(Exercise instructions): From the entries below, pull out each line where "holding" appears.
···
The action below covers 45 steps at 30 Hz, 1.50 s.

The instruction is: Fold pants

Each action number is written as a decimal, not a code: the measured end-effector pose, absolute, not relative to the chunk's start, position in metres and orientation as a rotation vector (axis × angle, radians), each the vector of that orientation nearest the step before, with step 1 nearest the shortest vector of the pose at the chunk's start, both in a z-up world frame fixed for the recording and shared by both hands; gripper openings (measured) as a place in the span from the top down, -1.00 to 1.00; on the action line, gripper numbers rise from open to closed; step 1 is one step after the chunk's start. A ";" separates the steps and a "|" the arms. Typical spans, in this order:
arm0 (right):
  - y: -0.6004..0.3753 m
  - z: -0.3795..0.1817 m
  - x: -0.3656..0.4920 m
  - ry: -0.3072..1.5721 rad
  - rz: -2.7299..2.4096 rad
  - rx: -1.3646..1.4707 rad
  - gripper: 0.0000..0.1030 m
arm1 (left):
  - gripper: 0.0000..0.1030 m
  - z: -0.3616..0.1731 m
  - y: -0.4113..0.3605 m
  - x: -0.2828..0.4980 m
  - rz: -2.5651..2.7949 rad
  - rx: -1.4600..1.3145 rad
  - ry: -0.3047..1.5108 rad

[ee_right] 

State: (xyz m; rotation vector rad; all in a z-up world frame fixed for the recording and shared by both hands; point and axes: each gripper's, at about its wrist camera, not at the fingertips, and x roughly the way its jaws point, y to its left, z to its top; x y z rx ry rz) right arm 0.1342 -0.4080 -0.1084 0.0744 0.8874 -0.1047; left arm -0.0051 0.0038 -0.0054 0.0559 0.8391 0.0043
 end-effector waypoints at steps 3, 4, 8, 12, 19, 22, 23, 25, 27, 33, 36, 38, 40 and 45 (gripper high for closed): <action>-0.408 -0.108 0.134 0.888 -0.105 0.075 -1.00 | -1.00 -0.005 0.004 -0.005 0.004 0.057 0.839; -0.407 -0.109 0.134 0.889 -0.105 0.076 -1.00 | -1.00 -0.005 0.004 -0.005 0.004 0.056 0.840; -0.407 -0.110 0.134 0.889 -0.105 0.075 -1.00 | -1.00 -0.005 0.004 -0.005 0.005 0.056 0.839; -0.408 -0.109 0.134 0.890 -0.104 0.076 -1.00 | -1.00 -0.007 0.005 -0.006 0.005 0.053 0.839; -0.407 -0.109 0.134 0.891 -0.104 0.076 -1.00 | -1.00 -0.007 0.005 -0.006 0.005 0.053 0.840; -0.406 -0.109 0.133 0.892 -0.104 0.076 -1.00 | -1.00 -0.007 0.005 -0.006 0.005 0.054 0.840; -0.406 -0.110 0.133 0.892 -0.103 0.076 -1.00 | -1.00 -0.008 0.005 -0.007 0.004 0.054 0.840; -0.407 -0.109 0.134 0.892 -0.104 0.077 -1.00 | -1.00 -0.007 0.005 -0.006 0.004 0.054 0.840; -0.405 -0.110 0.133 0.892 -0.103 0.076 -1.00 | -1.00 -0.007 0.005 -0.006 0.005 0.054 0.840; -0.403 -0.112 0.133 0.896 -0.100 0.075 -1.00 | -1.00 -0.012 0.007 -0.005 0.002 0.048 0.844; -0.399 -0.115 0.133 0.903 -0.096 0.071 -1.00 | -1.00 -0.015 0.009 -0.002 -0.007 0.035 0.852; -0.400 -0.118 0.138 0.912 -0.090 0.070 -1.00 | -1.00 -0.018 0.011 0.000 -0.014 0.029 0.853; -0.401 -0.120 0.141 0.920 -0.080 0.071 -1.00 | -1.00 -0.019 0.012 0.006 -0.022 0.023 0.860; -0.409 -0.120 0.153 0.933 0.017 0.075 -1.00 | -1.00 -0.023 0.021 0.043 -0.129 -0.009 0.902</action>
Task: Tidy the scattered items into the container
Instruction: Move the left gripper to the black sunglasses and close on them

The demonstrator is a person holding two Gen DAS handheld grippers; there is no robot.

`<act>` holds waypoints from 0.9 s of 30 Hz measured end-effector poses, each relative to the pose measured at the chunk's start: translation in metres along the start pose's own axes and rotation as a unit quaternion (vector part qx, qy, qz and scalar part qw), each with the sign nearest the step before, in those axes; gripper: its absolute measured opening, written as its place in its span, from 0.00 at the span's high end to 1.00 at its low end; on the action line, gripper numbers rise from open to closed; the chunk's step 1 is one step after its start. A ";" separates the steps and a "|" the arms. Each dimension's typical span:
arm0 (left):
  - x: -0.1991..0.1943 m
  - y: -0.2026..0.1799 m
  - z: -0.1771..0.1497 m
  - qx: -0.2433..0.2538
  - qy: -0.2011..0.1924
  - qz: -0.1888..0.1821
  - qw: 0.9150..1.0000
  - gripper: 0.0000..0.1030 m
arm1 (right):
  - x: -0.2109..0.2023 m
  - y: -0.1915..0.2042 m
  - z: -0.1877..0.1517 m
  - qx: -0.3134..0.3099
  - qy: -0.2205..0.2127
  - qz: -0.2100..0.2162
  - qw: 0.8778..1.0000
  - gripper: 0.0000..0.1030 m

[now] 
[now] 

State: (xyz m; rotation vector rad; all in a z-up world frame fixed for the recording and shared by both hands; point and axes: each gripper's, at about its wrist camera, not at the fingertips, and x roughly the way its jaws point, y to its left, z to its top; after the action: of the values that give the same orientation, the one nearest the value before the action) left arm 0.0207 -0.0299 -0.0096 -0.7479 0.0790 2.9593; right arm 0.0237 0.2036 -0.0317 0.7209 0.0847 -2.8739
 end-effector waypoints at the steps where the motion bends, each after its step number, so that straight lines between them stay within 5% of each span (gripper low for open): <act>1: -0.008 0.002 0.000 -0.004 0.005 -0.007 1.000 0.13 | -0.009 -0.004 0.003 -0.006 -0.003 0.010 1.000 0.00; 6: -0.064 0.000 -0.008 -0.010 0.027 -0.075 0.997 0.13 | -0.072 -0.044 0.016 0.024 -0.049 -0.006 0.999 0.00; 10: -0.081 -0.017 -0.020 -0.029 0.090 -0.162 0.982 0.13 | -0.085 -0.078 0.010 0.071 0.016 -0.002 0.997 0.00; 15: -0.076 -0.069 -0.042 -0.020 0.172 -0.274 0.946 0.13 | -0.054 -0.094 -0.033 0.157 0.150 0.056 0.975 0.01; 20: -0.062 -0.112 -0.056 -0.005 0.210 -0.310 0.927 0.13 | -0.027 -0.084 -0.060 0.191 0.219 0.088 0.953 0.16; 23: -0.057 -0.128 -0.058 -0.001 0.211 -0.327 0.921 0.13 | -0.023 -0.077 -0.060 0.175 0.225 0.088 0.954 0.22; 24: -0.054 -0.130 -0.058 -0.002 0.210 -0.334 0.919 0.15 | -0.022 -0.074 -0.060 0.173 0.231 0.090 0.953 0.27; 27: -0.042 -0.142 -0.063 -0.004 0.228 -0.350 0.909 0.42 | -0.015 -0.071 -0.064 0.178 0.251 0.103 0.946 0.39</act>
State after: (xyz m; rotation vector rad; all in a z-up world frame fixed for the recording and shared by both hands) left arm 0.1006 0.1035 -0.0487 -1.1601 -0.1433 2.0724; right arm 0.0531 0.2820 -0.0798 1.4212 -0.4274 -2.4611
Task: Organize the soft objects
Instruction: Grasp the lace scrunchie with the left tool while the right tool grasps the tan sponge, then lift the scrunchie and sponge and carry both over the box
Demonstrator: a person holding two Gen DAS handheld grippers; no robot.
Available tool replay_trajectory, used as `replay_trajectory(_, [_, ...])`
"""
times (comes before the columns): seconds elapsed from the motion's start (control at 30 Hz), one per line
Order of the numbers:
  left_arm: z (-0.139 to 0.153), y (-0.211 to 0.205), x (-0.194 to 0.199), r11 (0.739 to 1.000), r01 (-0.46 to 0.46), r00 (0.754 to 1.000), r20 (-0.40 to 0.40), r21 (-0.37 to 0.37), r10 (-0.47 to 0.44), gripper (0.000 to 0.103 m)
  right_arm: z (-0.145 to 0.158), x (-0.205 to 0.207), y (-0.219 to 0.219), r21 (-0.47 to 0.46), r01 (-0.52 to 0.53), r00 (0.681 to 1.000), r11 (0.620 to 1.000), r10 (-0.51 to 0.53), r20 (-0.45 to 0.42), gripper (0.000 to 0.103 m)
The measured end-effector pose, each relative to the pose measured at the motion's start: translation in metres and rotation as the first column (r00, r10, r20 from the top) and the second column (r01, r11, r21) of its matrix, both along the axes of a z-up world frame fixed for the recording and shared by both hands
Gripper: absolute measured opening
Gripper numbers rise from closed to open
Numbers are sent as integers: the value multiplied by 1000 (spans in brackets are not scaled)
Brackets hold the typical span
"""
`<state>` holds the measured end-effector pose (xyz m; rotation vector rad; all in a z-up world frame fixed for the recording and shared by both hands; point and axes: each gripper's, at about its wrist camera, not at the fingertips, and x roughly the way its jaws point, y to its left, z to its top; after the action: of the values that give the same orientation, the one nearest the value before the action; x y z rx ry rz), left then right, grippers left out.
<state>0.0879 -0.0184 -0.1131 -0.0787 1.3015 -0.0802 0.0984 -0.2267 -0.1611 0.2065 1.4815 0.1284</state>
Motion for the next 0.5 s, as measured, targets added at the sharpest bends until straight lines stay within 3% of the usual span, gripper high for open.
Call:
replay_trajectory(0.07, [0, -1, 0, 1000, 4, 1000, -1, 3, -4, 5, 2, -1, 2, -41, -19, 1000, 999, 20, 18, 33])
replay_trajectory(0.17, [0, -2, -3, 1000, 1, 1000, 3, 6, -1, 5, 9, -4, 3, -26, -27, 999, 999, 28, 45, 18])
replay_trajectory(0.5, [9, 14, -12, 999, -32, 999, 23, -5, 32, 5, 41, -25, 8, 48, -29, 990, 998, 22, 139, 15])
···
(Result):
The demonstrator is a person holding two Gen DAS handheld grippers; there is no robot.
Demonstrator: a person holding two Gen DAS handheld grippers; no robot.

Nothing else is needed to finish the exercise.